The Java SE 9 modularity (Project Jigsaw) topic was very hot at the conference this year. There were a number of talks and tutorials around this important change to the platform. I attended a couple of very useful sessions on modularity, and I am impressed by all of the work that has gone into modularizing the Java Platform for Java SE 9. JShell was also presented during the keynote. The JShell is a command-line interface for working with the Java language in a short-hand manner. It will be very useful for testing snippets and doing quick bits of work. NetBeans IDE also includes a JShell interface, which was covered at the conference: https://blogs.oracle.com/geertjan/entry/learning_java_with_jshell_in.

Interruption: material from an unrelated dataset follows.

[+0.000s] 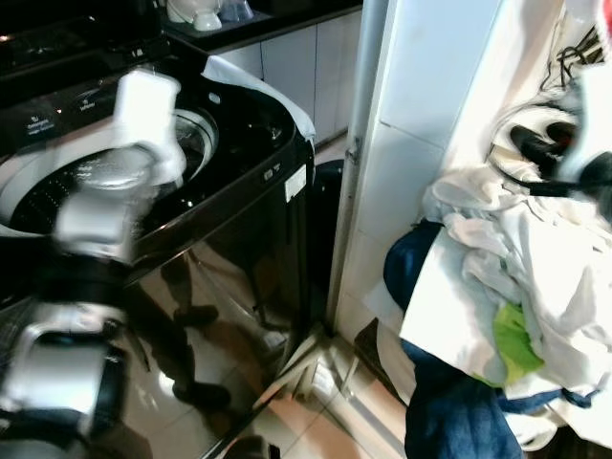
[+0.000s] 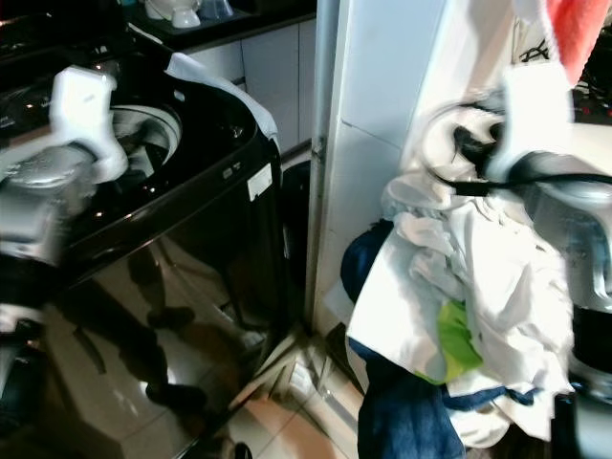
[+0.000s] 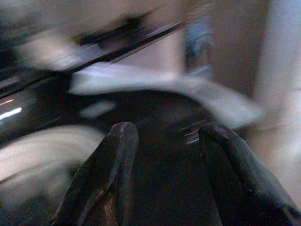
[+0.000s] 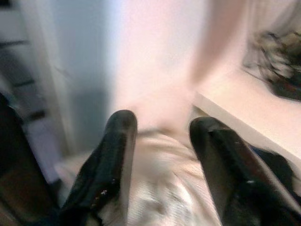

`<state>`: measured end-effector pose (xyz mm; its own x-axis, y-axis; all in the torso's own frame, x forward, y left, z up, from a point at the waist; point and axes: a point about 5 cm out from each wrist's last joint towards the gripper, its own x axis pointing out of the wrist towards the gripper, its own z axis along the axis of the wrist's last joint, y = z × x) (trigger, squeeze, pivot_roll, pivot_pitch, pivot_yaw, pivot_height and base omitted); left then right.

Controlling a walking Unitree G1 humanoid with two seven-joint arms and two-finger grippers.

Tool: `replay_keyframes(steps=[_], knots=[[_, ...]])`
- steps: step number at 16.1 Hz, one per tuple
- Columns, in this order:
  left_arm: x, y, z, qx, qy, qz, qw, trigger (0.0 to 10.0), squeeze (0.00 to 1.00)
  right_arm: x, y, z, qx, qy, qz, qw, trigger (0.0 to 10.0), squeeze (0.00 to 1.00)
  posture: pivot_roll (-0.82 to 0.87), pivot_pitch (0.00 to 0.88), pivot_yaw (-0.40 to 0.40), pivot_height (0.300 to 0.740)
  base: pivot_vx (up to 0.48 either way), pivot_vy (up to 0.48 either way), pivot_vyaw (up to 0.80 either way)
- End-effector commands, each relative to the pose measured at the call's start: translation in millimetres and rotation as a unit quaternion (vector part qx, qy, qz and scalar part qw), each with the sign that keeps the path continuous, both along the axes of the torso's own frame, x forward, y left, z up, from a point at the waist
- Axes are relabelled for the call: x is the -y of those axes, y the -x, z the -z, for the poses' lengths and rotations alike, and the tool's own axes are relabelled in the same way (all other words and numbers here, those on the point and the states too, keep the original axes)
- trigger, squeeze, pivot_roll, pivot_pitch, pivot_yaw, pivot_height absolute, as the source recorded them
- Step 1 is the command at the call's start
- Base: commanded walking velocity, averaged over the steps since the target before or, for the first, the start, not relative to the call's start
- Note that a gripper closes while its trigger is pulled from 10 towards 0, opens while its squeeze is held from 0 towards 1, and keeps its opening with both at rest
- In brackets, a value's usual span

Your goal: Clothes washing

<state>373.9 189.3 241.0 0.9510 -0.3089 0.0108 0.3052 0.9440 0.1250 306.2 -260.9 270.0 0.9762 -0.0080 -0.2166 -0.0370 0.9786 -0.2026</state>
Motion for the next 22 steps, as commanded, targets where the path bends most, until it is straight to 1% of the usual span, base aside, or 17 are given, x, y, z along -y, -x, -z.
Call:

I had the pleasure to present on Enterprise Modeling Artifacts for MVC 1.0 and Java EE with my co-presenters Ivar Grimstad and Gaurav Gupta. During this session, Ivar presented an overview of the MVC 1.0 framework, and Gaurav demonstrated his excellent JPA Modeler utility for NetBeans IDE. I rounded off the session by showing how to utilize the JPA Modeler for a JavaServer Faces application project. Overall, all of the NetBeans Day presentations (Sunday) were superb, and those of us who were lucky enough to attend were able to hear James Gosling speak a bit about Apache NetBeans.
Being an Expert Group member for JSR 372 and JSR 378, it was great to meet with many of my expert group colleagues and discuss the JSRs. It was also great to meet with so many other experts and find out how they are using Java SE and Java EE in their projects.
Perhaps the highlight of JavaOne 2016 for me was at the JCP Party, where my Chicago Java User Group colleague Bob Paulin and myself were presented with the Adopt-a-JSR participants of the year. We have been working hard at CJUG to promote the Adopt-a-JSR program, and it was very nice of the JCP to recognize the group’s efforts.
In conclusion, the trip to JavaOne 2016 was well worth it. I believe that the overall feeling is that the Java Platform is very much alive and well…and it has a very bright future. Please be sure to take the aforementioned survey on Java EE, and provide feedback as to the direction where you feel Java EE should be headed. Also, please participate in the JCP, and if you have a JUG (Java User Group) please participate in the Adopt-a-JSR program to help take part in moving Java forward.